■ **TASK BRIEF**: Could you set down exactly the lines of the data below, starting at the one that holds "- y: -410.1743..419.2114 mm" and ending at the one that holds "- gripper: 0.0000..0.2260", both included, and only those?

■ **AVAILABLE RECORDS**:
■ ■ ■
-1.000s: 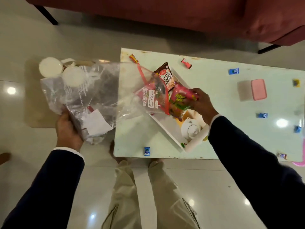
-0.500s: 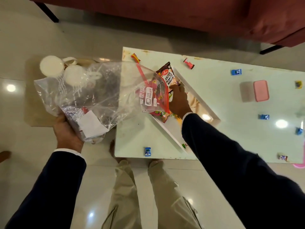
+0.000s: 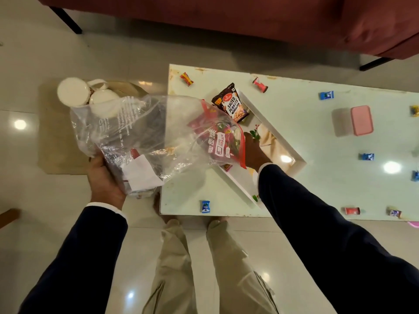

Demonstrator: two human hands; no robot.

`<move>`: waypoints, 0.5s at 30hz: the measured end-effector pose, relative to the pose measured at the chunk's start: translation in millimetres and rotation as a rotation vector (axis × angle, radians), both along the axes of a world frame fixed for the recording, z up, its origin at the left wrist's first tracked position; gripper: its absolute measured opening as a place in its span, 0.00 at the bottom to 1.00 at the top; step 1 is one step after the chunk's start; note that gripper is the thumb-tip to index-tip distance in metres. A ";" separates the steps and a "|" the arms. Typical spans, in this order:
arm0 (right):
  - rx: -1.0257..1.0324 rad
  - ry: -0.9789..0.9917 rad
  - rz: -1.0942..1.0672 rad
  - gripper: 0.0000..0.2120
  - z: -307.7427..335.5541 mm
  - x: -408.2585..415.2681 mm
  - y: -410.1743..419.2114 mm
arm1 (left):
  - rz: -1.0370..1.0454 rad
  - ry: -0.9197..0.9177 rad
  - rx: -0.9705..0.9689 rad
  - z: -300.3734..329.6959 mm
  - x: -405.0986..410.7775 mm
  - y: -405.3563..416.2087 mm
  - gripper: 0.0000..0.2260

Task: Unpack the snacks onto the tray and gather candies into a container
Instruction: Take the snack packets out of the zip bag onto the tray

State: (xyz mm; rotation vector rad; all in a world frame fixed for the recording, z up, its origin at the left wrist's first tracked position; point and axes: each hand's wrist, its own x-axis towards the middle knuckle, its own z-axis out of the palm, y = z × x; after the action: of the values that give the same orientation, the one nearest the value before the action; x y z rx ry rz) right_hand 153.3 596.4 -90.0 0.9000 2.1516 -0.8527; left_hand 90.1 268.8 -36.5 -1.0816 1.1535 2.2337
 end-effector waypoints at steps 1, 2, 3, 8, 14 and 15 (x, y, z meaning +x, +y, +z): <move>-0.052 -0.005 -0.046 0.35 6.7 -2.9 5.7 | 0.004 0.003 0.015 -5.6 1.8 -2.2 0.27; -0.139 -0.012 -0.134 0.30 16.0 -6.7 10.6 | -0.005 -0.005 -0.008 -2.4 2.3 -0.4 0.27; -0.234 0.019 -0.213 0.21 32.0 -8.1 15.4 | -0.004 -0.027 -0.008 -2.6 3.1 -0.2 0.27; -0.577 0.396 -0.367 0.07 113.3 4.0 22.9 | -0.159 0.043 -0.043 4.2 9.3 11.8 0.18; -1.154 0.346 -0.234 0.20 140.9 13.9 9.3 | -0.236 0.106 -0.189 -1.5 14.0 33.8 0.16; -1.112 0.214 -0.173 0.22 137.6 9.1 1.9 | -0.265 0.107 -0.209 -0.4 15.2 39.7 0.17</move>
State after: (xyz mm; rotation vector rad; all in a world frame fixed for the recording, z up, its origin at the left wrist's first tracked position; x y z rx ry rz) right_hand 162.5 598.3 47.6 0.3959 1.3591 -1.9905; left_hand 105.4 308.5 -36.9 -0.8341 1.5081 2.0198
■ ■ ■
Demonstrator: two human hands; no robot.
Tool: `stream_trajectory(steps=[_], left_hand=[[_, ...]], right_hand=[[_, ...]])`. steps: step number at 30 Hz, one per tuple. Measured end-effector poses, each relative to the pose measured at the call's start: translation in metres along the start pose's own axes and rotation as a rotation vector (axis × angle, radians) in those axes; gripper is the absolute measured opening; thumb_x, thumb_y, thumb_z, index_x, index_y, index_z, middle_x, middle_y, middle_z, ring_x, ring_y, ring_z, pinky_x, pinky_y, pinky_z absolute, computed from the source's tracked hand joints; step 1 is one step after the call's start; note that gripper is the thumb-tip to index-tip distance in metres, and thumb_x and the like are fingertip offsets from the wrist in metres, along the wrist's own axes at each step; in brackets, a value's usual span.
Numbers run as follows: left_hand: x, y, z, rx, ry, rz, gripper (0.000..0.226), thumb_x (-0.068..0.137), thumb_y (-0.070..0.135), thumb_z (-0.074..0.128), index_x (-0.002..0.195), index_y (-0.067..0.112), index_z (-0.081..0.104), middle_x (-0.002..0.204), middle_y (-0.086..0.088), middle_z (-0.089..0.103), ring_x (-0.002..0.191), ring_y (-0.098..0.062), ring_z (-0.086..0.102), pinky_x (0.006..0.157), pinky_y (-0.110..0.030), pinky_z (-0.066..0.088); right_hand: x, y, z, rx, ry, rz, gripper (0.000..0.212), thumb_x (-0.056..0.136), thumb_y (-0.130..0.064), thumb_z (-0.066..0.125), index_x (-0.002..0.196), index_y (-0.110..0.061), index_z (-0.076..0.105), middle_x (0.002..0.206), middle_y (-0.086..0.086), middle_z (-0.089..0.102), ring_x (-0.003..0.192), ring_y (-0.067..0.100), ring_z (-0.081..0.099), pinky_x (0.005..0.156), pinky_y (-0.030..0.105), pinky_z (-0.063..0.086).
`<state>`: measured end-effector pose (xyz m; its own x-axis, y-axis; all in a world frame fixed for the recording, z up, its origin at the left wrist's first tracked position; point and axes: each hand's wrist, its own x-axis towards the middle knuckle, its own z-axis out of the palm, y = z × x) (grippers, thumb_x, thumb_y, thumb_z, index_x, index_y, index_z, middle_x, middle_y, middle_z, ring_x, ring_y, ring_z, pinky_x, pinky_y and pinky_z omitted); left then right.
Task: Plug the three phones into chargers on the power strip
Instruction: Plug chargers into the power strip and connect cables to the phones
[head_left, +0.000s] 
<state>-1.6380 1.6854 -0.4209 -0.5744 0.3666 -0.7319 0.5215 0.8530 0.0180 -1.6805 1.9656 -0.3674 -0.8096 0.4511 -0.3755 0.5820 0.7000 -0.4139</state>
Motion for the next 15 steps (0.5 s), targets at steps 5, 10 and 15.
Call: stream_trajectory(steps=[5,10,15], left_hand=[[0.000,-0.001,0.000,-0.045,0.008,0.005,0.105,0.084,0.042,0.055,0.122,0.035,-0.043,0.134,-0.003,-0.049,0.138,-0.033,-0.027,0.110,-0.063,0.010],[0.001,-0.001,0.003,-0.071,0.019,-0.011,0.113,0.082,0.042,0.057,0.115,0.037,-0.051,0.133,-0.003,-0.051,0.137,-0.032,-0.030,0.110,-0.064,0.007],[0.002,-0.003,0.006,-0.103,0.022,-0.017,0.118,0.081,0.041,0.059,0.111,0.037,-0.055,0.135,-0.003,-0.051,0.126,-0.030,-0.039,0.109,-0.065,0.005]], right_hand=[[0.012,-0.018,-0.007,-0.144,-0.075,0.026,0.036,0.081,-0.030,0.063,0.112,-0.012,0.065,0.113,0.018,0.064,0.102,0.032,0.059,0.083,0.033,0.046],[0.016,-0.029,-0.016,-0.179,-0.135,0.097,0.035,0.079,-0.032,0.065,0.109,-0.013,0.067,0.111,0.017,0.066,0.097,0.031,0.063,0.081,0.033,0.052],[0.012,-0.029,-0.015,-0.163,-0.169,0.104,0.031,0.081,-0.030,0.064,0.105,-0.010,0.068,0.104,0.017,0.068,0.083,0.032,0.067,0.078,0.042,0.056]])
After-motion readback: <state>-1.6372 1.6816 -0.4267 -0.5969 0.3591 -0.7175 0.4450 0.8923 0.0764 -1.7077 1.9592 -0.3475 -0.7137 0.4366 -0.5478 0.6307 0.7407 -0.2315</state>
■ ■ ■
■ **ANSWER BELOW**:
  - y: -410.1743..419.2114 mm
arm1 (left):
  - rz: -1.0370..1.0454 rad
  - ry: -0.9197..0.9177 rad
  - rx: -0.9705..0.9689 rad
  - z: -300.3734..329.6959 mm
  - x: -405.0986..410.7775 mm
  - y: -405.3563..416.2087 mm
  - gripper: 0.0000..0.2260

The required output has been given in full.